L’imprenditore accusato di turbativa e falso per una gara ad Ateleta

Inizierà il 9 aprile la prima udienza preliminare al tribunale di Sulmona per il presidente della Camera di commercio Daniele Becci (nella foto), per suo fratello Andrea e l’ex tecnico del Comune di...
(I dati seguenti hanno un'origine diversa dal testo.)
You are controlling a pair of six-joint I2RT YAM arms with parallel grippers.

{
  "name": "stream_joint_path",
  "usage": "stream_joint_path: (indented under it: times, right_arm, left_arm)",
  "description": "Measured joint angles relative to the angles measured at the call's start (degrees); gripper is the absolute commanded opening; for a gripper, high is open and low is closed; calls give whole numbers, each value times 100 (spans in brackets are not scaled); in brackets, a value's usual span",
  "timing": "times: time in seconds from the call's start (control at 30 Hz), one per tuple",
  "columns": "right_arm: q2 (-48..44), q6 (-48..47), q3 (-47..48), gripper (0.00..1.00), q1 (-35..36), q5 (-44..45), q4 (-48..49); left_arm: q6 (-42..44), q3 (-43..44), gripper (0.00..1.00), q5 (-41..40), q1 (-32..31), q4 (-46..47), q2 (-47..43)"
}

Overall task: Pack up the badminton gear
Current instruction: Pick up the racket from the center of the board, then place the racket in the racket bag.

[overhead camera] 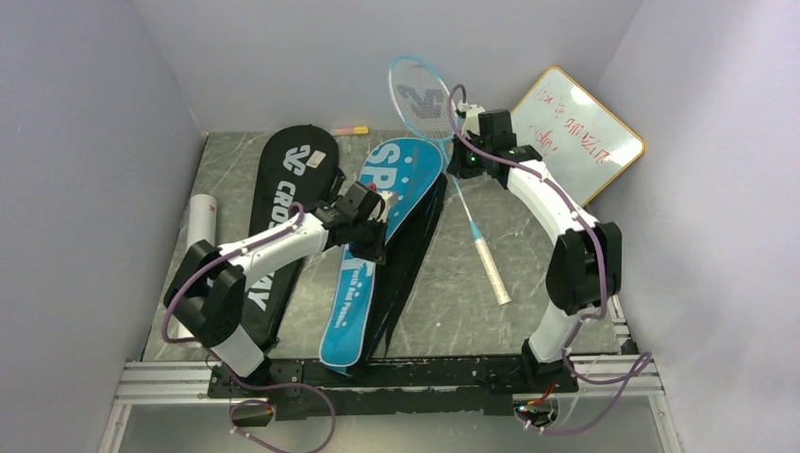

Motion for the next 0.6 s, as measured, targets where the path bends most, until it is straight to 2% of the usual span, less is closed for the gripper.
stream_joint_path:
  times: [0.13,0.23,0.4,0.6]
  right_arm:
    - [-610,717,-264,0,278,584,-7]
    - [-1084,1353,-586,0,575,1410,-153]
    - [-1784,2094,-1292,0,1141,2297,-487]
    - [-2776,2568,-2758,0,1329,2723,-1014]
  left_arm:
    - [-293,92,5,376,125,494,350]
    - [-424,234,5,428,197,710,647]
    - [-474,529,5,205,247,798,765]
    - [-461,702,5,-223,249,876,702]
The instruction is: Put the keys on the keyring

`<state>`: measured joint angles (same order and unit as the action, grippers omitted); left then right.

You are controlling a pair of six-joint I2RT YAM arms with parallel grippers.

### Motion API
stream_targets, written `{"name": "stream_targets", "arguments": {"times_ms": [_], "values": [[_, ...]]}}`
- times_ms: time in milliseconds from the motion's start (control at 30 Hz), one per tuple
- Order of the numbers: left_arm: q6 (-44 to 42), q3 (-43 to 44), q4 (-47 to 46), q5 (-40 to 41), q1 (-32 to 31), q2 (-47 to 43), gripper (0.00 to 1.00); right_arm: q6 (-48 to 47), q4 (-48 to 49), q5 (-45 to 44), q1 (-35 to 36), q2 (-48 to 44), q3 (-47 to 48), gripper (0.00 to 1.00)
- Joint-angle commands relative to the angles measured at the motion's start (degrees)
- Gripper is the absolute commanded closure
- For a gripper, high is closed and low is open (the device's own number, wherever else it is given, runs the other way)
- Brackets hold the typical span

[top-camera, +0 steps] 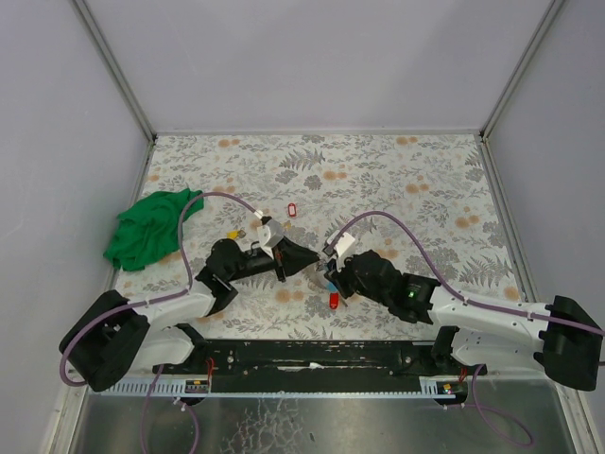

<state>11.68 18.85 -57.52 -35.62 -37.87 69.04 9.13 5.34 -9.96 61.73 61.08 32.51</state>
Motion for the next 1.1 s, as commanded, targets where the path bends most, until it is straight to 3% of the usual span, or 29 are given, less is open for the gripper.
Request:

Inizierà il 9 aprile la prima udienza preliminare al tribunale di Sulmona per il presidente della Camera di commercio Daniele Becci (nella foto), per suo fratello Andrea e l’ex tecnico del Comune di Ateleta Mario Crivelli finiti in un’inchiesta del pm di Sulmona su un appalto da 800mila euro per il completamento della rete idrica e fognante di Ateleta. «Non ricordo neanche di essere stato ad Ateleta», ha detto nell’incontro di ieri il presidente Becci accusato di turbativa d’asta e di falso aggiungendo anche di «aver incontrato poche volte il tecnico Crivelli» e contestando il valore dell’appalto: «Era di 450mila euro, quindi sotto soglia». Una cifra, quella di 800mila euro, contestata anche dal suo avvocato Cesare Borgia che spiega che «è errata, come sostenuto anche nel quadro economico globale del progettista». Inoltre, l’avvocato fa anche notare come durante l’udienza preliminare per Becci «sosterremo un’accusa tenendo presente anche l’inchiesta per falso che riguarda il carabiniere».